Apple, the behemoth of the smartphone industry, has rarely apologized for its tech blunders. And surprisingly, when it did apologize close to a year back for its infamous ‘battery throttling’, the apology resulted in more furor than mollification. After drawing a lot of anger from the users on social media, especially Reddit, Apple had to accept that they messed up in communicating to the consumers that it had purposely slowed down older iPhones with aging batteries.
Given that the company atoned for this peccadillo by offering a battery replacement for a few dollars to recover the phone’s performance, most people forgave the company’s indiscretion. However, there are still some people who are vehemently criticizing the tech giant for not doing enough for its users—despite charging heavy premiums for iPhones—such as designing an iPhone with a removable battery, for example.

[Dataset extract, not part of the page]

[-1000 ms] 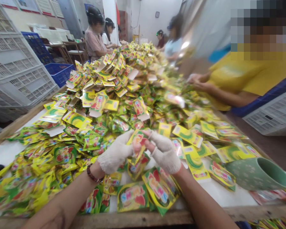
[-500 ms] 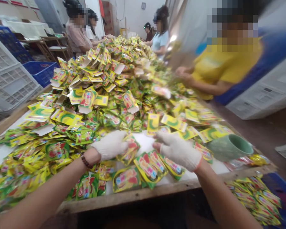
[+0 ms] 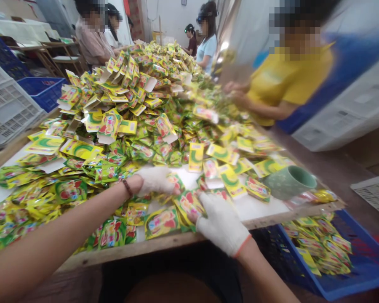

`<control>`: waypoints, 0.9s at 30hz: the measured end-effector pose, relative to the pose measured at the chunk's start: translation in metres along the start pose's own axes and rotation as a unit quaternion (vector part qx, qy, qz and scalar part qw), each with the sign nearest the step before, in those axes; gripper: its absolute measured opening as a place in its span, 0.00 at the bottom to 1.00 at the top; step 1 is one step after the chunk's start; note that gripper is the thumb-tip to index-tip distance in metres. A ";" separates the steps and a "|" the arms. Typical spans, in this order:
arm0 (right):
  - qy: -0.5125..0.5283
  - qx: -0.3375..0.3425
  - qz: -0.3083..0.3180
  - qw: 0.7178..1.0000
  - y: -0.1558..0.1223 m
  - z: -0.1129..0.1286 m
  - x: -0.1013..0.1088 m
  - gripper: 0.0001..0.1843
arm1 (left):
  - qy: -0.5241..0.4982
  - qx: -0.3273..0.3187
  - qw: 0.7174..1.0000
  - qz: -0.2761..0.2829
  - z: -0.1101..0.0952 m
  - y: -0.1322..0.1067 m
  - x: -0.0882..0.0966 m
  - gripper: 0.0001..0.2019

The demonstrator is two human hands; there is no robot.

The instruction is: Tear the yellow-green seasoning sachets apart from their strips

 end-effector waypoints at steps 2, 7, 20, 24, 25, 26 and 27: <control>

Well, the idea does sound pretty good. You would certainly relate to this idea more as a millennial who used mobile phones with removable batteries a decade or so back. A removable battery meant that you could have an extra backup battery, just in case you ran out of charge and didn’t have time or the ability to charge your phone. Popular throughout the 90s and 2000s, why have removable battery designs fallen out of favor?
Before we get into the technical side of why manufacturers are so reluctant to bring back smartphones with a removable battery, let’s first take a little lesson from history.
Asking Apple to make an iPhone with a removable battery is a distant dream, as it is highly unlikely that Apple would do that. They’ve never tried even once since the launch of the iPhone in 2007. The battery in an iPhone is typically sealed inside, so the only way to replace it is either by going to an official Apple service center for repairs or trying the more risky route of opening the iPhone all by yourself and voiding the warranty in the process.
Even before the introduction of the much awaited iPhone in 2007, the design team at Apple was pretty decisive about abandoning the removable battery design. Although it appeared to be a jarring design choice, as all the phones back then came with removable batteries, it ultimately became the mainstream choice for other phone manufacturers.
When the popularity of Android was surging in its early growth phase, one distinction that Android phones had over iPhones was that they offered removable battery functionality. However, when you look at the current landscape of Android (and smartphones in general) that is no longer the case. No major mobile manufacturer has released a flagship phone with removable batteries in the recent past.